## Prompt
Copy out each line of the data below in which the string "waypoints" appears.

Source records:
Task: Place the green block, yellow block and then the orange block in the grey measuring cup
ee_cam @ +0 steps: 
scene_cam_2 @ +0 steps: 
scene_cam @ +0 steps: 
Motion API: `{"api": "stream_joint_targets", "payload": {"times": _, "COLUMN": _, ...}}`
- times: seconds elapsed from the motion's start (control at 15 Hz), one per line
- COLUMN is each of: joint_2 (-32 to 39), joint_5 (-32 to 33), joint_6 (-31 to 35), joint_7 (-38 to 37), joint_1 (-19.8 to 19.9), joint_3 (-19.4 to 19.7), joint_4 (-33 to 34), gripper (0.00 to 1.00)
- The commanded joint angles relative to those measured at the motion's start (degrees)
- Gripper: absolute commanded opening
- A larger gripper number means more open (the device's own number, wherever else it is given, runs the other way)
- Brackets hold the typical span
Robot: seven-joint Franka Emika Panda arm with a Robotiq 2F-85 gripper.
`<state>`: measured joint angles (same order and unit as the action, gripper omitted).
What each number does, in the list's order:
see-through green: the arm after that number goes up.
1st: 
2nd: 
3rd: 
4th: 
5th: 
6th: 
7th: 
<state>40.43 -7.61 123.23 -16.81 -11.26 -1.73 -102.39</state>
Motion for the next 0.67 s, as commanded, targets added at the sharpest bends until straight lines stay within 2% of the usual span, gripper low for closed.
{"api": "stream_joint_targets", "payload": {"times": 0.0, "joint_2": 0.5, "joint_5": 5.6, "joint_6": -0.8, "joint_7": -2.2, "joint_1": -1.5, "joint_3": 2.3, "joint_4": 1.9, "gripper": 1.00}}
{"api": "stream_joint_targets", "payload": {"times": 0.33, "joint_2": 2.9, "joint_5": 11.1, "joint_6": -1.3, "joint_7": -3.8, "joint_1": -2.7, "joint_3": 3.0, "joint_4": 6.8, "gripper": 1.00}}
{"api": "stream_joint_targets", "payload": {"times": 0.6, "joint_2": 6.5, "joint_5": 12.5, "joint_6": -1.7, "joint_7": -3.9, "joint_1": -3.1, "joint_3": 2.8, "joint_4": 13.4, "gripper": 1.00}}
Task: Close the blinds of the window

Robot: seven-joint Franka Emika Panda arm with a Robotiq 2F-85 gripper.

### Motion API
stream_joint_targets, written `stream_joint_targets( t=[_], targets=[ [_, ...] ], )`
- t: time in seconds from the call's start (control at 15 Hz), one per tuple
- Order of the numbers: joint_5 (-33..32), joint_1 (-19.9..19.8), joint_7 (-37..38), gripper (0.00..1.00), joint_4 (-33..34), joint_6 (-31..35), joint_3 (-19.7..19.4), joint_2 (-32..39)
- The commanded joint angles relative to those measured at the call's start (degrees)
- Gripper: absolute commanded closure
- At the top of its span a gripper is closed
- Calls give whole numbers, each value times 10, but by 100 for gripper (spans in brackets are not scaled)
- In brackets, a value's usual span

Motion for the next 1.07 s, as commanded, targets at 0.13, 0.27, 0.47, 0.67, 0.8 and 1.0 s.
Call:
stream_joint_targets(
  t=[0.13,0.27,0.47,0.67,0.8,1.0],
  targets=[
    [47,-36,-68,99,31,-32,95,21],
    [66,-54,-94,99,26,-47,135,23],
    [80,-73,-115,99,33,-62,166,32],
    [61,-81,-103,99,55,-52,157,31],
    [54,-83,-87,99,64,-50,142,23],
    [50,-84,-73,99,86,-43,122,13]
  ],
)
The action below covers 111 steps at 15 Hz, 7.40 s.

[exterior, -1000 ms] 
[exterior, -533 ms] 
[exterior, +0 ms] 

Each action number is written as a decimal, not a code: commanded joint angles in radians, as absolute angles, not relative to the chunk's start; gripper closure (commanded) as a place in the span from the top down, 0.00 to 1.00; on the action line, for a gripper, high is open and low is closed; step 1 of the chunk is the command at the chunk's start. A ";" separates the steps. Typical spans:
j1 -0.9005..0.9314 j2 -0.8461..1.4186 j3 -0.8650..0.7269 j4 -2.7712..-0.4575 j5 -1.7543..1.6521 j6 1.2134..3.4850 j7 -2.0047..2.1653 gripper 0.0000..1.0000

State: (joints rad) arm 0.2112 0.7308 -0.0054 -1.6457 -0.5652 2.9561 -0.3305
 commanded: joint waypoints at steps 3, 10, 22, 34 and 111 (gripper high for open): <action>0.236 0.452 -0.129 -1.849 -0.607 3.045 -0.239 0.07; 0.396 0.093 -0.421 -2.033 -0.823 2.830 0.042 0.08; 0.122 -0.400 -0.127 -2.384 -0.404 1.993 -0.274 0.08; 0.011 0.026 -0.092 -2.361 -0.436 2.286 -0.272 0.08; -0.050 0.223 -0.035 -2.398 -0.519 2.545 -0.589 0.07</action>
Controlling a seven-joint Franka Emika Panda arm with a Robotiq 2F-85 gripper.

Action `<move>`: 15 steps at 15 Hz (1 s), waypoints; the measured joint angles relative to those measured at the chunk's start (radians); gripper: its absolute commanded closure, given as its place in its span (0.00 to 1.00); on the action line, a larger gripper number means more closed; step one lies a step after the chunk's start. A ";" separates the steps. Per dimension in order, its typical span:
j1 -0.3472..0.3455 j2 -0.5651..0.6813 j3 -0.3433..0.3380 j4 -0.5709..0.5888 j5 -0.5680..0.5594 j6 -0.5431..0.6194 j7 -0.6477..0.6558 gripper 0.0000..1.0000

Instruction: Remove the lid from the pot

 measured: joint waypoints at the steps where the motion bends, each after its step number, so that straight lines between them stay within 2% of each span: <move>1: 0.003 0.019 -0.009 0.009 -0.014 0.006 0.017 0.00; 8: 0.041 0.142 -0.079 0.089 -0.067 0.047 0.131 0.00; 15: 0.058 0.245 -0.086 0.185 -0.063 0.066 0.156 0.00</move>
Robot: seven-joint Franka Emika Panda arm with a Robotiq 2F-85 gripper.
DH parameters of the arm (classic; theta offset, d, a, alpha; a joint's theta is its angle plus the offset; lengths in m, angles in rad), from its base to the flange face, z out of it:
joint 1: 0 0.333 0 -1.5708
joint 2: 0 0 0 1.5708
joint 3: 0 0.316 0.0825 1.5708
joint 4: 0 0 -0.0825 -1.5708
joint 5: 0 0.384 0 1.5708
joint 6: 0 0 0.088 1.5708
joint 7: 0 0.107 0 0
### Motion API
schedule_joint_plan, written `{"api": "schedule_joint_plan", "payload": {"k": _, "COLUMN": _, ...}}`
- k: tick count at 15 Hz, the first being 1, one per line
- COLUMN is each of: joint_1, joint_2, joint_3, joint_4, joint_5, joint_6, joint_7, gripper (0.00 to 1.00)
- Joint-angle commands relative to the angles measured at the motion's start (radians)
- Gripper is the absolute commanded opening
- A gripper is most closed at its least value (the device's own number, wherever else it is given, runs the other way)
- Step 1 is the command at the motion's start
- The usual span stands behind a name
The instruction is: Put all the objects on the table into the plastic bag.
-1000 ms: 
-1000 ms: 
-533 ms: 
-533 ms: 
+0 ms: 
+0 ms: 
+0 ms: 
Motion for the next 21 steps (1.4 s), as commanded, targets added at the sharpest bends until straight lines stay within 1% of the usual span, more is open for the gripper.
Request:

## Expected answer
 commanded: joint waypoints at steps 3, 10, 22, 34 and 111 (gripper high for open): <action>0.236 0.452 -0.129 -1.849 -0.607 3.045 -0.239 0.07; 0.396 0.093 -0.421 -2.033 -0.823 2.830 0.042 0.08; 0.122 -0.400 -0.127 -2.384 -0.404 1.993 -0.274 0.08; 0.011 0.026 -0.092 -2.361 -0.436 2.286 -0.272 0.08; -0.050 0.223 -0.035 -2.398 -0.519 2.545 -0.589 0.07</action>
Action `<move>`: 15 steps at 15 Hz (1 s), waypoints; the measured joint angles relative to those measured at the chunk's start (radians); gripper: its absolute commanded closure, given as its place in its span (0.00 to 1.00); on the action line, a larger gripper number means more closed; step one lies a step after the chunk's start. A ";" separates the steps. Per dimension in order, its typical span:
 measured: joint waypoints at the steps where the motion bends, each after its step number, so that straight lines between them stay within 2% of each span: <move>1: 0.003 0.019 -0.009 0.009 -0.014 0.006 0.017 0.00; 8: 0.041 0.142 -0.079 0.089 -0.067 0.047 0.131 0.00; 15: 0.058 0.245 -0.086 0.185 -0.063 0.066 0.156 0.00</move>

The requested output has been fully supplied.